[WHAT YOU WILL DO] Below are entries; output exactly the lines from the one with "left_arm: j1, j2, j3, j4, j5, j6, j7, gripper" to the one with "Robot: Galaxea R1", both included, and nothing else.

Items from a data source
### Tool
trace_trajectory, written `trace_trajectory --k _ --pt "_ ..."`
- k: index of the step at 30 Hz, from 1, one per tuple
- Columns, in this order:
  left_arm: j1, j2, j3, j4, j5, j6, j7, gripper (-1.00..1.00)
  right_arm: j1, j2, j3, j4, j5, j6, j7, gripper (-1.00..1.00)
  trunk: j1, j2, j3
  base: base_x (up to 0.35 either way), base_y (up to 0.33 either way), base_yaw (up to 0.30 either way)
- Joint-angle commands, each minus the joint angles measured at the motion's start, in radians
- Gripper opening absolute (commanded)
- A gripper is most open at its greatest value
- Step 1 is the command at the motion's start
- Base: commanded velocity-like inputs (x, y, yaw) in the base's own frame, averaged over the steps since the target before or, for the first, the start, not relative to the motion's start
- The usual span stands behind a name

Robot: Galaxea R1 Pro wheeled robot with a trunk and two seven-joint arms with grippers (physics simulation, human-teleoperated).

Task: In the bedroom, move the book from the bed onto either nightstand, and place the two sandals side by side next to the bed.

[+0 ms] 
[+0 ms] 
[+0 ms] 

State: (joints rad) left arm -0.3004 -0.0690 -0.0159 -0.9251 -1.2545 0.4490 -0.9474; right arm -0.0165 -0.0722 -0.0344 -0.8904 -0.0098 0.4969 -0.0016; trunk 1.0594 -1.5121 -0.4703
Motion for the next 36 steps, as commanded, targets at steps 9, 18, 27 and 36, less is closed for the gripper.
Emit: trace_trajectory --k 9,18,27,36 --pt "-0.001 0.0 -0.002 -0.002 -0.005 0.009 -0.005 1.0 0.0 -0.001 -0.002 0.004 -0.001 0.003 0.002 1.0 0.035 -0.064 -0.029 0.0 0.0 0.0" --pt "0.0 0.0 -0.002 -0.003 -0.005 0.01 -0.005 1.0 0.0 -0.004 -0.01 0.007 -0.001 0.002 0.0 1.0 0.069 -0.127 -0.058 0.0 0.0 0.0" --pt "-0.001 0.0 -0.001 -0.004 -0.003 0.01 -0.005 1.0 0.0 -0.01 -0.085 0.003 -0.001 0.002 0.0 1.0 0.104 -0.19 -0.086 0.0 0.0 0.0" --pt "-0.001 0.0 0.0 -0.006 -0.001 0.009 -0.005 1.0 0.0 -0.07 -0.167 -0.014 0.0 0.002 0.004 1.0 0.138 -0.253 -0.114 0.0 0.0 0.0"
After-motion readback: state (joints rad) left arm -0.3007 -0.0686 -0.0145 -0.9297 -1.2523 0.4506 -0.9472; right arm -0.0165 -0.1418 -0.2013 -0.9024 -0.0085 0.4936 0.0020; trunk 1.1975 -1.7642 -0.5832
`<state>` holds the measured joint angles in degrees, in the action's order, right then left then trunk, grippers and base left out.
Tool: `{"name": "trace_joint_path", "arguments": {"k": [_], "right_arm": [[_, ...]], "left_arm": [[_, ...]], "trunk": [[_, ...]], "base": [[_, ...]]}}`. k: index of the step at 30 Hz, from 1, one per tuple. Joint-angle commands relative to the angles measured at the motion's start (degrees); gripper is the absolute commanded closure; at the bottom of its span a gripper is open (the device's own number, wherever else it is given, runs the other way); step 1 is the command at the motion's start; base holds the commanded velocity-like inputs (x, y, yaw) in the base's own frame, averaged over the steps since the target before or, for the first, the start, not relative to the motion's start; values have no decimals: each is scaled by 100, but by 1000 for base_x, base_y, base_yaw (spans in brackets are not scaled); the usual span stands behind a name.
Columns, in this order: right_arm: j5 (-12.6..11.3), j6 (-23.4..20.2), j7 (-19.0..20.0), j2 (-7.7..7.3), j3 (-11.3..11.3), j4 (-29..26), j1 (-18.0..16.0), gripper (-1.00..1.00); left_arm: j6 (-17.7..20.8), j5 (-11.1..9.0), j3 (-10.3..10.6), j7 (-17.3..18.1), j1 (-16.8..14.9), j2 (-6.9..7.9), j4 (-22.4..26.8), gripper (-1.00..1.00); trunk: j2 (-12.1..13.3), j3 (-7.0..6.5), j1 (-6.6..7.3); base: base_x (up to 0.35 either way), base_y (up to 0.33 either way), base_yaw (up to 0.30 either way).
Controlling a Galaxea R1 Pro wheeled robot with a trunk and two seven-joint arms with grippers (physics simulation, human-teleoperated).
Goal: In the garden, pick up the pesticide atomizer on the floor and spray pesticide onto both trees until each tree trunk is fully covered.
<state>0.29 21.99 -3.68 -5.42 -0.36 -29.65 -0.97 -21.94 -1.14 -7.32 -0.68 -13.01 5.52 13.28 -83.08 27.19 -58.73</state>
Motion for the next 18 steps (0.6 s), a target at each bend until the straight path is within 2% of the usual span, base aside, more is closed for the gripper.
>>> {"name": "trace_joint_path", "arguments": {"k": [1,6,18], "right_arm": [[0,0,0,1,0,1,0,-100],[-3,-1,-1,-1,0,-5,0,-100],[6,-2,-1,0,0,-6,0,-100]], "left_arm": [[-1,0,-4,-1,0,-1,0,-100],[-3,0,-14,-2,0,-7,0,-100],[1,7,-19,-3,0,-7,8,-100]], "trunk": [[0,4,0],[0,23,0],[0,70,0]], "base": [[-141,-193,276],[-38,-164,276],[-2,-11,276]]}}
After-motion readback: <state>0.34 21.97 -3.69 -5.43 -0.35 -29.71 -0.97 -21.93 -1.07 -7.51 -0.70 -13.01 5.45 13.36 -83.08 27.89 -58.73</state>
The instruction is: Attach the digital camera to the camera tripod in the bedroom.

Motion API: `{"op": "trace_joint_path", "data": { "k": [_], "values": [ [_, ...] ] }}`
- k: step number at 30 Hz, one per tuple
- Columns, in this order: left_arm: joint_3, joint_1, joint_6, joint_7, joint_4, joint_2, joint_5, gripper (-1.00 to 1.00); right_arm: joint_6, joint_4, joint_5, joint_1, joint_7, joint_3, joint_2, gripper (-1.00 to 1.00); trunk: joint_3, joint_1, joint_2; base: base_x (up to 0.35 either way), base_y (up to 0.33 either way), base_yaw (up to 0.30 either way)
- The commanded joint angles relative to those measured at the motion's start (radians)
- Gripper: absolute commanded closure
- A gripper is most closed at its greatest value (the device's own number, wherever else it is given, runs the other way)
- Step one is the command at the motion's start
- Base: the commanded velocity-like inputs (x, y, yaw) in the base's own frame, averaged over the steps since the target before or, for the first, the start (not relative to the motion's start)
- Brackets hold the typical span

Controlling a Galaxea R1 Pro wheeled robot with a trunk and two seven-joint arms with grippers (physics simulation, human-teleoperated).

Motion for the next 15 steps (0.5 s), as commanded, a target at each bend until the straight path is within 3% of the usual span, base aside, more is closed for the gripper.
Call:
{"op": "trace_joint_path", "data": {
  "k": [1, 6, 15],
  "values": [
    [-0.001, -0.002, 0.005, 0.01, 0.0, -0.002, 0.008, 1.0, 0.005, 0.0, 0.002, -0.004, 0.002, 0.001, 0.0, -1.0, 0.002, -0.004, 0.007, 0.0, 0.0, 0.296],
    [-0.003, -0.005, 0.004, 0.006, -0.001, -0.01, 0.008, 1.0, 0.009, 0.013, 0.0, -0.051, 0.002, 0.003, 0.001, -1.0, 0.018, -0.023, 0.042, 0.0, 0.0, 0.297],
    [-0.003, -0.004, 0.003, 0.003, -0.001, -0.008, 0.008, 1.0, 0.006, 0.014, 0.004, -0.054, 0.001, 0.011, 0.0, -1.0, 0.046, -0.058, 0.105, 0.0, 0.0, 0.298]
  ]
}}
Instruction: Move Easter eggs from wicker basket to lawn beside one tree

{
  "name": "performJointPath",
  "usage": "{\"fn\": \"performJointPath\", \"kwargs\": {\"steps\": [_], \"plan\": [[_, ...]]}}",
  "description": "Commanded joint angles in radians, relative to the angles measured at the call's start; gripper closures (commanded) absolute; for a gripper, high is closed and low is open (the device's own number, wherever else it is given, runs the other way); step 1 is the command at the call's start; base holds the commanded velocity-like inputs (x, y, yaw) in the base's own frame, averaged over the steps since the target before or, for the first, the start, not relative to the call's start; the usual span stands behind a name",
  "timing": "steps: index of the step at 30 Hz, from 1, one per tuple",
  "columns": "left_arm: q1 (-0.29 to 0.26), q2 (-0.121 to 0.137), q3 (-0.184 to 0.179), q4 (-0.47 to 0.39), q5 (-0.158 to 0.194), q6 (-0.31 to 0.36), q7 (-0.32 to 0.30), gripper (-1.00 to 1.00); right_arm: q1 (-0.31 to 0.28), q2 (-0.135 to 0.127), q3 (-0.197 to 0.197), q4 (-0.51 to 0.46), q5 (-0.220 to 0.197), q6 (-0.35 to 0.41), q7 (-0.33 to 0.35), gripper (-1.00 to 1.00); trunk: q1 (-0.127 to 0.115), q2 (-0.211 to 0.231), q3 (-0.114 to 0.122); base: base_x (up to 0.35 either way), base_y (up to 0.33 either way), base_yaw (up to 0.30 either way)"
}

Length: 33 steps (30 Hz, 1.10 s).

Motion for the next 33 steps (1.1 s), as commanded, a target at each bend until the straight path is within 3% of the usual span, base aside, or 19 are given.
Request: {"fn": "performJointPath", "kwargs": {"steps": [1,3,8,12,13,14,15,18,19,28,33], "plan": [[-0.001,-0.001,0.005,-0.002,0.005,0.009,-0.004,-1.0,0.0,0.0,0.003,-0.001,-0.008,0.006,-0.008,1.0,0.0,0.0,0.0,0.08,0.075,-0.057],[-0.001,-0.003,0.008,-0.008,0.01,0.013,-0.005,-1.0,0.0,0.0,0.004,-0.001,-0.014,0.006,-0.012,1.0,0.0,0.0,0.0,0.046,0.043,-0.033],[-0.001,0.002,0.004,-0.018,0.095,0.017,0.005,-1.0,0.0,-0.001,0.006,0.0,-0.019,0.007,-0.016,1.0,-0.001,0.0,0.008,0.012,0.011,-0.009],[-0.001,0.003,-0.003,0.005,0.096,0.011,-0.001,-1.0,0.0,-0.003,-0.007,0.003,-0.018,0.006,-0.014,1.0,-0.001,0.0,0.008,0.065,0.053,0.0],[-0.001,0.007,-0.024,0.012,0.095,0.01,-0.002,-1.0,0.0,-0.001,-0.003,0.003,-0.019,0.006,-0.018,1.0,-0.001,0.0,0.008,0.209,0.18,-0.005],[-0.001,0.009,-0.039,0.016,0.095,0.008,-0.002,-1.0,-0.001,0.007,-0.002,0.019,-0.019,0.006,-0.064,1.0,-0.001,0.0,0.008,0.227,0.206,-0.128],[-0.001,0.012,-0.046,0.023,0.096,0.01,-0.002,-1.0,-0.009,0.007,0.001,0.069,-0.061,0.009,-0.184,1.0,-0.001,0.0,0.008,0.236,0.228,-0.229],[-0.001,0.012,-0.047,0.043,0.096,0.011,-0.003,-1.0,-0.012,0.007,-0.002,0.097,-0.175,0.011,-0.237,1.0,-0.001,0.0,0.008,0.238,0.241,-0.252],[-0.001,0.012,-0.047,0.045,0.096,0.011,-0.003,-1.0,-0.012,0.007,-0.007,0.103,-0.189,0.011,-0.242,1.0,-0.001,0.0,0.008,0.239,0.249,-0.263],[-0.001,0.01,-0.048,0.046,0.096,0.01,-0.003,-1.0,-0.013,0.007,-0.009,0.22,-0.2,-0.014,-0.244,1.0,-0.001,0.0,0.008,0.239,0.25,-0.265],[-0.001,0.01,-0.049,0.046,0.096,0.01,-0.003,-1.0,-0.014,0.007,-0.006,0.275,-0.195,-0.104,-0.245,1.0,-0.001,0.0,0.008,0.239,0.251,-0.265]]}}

[ANSWER TO THIS EXERCISE]
  left_arm: j1, j2, j3, j4, j5, j6, j7, gripper (-1.00..1.00)
  right_arm: j1, j2, j3, j4, j5, j6, j7, gripper (-1.00..1.00)
  trunk: j1, j2, j3
  base: base_x (up to 0.35 either way), base_y (up to 0.33 either way), base_yaw (up to 0.30 either way)
- Joint-angle commands, each minus the joint angles measured at the motion's start, in radians
- Gripper opening absolute (commanded)
- A gripper is most open at its greatest value
- Step 1 is the command at the motion's start
- Base: commanded velocity-like inputs (x, y, yaw) in the base's own frame, averaged over the steps since the target before or, for the first, the start, not relative to the motion's start
- The usual span stands behind a name

Robot: Galaxea R1 Pro wheeled robot with a trunk and two seven-joint arms with grippers (physics simulation, human-teleoperated).

The output has nothing more to it.